*** Opening of RECORDS PROVIDED ***

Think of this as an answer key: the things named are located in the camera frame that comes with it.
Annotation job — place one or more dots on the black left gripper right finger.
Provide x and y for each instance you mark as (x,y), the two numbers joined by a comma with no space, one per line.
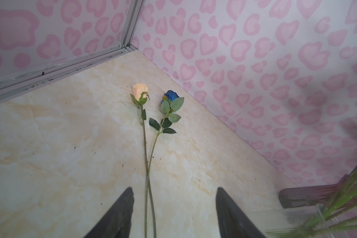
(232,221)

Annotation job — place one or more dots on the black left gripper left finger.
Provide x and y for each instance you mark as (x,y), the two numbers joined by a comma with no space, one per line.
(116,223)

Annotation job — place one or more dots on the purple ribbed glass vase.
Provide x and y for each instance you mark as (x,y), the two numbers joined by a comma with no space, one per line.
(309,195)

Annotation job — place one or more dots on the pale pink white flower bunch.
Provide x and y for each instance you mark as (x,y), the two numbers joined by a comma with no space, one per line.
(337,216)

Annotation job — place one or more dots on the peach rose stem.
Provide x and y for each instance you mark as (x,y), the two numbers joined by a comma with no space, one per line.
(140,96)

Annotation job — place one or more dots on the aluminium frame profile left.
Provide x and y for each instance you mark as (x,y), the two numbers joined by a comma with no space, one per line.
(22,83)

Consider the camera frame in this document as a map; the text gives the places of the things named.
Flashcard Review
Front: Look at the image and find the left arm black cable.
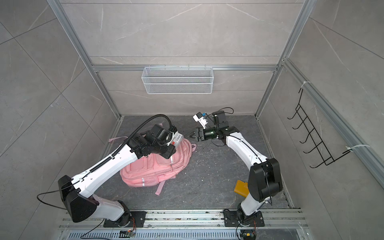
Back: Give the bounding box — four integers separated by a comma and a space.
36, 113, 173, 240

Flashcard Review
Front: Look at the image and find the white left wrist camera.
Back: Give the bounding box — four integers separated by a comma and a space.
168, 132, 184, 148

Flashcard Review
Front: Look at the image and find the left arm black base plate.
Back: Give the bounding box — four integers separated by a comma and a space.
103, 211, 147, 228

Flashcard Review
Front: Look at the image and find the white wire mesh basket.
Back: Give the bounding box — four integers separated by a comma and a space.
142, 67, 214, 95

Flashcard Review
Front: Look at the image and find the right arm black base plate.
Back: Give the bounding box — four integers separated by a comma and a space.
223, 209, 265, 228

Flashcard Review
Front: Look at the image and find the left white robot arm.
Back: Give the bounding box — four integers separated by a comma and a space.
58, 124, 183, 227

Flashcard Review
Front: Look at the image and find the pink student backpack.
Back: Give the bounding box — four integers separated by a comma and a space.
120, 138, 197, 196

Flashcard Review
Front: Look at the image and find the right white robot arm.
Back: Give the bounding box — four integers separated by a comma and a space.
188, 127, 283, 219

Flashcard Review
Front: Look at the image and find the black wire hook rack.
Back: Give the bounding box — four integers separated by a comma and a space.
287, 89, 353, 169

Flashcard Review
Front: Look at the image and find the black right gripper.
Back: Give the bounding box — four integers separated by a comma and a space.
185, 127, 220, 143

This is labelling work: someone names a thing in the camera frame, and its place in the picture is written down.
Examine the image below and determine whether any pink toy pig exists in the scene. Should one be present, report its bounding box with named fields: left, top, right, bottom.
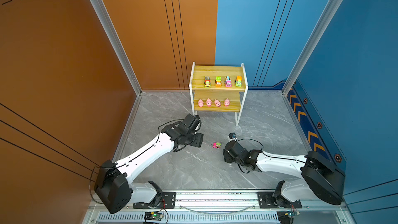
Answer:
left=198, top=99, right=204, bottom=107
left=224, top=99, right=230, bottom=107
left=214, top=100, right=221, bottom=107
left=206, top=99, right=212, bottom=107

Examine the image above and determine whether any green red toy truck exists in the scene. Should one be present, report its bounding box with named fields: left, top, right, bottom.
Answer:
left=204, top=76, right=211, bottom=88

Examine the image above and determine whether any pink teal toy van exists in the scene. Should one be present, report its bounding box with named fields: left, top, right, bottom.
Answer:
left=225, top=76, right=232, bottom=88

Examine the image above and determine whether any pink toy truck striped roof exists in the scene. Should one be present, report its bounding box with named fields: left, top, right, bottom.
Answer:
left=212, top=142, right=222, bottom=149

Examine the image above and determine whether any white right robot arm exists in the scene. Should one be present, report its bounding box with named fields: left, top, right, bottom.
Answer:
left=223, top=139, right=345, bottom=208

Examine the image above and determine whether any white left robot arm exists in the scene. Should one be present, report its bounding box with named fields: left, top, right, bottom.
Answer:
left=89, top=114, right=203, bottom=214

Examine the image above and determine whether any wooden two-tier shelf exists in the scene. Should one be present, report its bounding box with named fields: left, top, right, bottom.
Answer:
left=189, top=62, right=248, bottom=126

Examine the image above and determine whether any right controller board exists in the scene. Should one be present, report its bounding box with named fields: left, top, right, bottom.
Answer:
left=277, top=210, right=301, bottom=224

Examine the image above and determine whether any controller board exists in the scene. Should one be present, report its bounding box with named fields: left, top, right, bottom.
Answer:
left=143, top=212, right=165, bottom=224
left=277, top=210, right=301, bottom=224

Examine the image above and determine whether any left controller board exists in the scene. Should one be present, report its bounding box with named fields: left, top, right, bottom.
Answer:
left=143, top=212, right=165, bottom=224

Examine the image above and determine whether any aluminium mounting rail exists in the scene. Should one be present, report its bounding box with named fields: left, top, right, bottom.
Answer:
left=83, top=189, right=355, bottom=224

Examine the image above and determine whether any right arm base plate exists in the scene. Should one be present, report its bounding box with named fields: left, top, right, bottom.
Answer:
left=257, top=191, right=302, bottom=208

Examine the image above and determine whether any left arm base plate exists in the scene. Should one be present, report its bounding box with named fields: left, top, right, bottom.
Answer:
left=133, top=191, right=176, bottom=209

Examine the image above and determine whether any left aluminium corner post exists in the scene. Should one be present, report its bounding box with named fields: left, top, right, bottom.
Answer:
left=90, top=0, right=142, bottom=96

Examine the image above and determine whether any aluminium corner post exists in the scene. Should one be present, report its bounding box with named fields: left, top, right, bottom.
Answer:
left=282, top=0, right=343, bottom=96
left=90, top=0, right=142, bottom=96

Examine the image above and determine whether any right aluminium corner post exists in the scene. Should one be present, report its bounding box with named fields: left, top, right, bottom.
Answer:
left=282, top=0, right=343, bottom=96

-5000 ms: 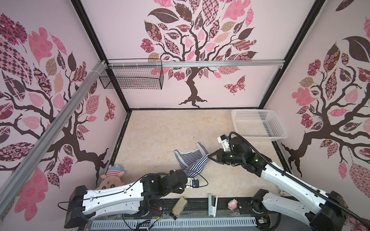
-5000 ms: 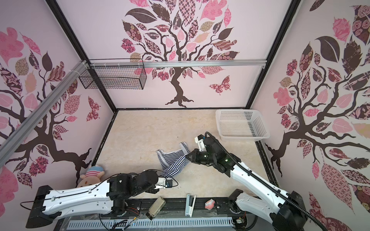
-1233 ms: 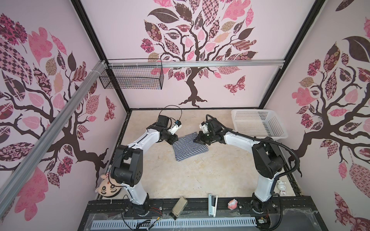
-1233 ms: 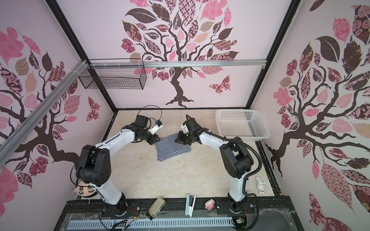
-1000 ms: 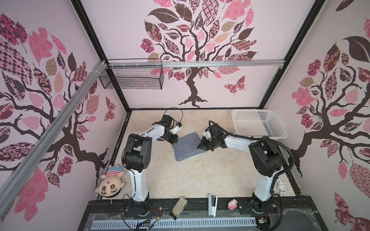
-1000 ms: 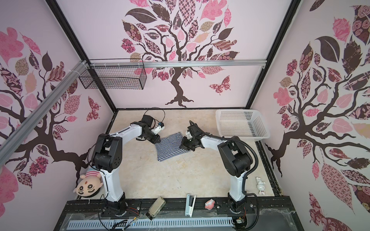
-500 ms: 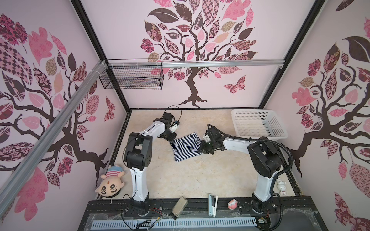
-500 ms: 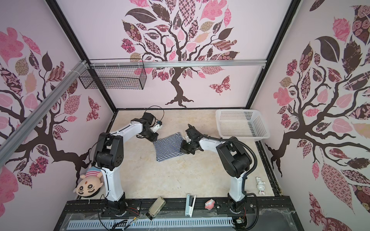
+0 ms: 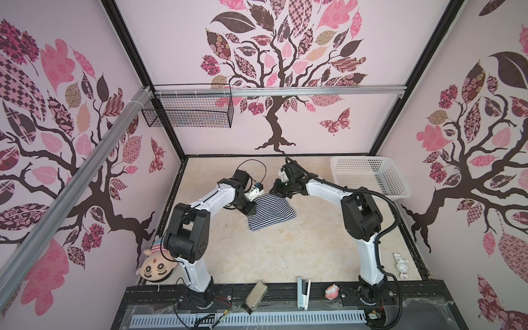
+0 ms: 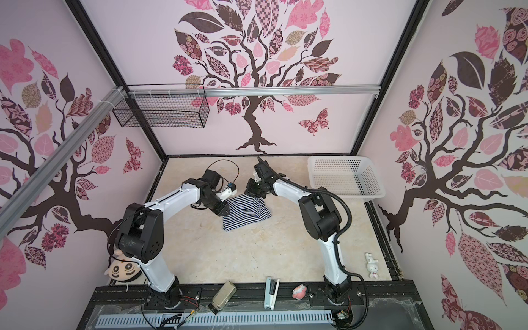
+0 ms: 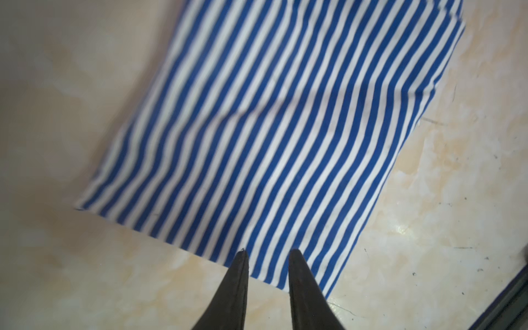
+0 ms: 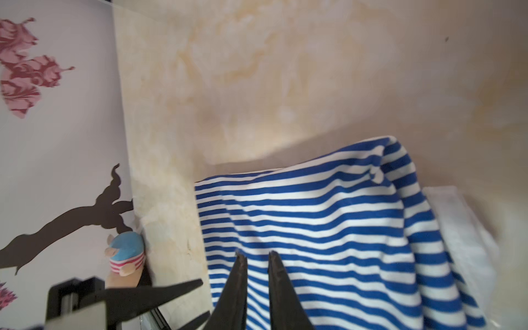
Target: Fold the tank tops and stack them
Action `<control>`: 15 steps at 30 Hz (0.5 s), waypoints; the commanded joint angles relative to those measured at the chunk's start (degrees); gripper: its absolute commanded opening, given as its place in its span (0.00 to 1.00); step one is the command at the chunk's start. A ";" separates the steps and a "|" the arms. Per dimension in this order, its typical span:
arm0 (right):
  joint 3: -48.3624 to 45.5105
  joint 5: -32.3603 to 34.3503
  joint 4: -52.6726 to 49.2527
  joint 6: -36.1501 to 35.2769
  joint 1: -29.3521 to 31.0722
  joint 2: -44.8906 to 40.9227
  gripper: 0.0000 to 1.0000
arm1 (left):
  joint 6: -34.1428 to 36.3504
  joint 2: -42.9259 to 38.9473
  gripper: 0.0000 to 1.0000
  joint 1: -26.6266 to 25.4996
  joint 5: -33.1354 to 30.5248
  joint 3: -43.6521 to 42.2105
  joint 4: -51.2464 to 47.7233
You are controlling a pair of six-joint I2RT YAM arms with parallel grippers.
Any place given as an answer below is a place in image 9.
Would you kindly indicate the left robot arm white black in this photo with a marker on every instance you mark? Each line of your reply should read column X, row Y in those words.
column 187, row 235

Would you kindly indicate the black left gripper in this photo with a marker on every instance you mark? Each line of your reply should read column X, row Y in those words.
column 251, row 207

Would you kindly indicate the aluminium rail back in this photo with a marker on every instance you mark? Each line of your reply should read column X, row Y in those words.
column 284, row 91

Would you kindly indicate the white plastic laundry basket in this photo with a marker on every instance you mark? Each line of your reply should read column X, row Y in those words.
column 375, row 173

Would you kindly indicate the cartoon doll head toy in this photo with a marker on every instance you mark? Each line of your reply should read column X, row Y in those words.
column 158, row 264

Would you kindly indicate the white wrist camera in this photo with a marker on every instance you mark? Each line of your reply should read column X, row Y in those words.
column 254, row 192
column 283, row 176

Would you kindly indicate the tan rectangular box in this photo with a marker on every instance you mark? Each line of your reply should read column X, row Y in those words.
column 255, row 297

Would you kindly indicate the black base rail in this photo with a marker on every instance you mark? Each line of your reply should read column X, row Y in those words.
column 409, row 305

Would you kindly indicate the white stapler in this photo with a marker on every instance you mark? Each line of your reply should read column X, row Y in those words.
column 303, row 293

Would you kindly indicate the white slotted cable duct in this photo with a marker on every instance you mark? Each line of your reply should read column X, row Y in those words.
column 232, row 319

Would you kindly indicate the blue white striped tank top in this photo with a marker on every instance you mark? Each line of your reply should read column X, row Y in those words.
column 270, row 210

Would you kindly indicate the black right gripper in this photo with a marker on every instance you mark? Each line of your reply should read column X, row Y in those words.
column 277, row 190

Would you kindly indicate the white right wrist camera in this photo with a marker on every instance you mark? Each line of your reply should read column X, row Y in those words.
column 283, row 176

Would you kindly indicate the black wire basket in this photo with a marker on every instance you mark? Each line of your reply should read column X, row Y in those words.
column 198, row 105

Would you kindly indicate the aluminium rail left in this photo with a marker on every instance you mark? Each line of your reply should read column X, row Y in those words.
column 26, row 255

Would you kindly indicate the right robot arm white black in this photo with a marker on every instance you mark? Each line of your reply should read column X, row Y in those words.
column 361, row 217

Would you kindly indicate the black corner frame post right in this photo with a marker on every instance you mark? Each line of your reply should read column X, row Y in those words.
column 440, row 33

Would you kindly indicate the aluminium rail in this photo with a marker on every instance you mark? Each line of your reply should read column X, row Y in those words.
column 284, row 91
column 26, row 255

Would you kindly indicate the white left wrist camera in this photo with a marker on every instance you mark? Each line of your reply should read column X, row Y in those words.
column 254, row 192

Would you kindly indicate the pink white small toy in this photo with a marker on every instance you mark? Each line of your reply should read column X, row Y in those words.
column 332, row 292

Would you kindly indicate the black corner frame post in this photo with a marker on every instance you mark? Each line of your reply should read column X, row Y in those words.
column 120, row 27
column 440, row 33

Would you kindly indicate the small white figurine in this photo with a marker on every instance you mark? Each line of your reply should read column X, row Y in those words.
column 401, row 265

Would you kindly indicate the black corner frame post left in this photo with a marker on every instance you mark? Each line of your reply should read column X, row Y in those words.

*** Close of RECORDS PROVIDED ***

• ABOUT THIS TASK: The answer must consist of each line from the entries that contains the string "things".

• SOLUTION TO THE EXERCISE:
Think of this as an answer key: the things named are located in the camera frame that comes with it.
Consider the camera frame in this document as a map; the text gives the places of the things named.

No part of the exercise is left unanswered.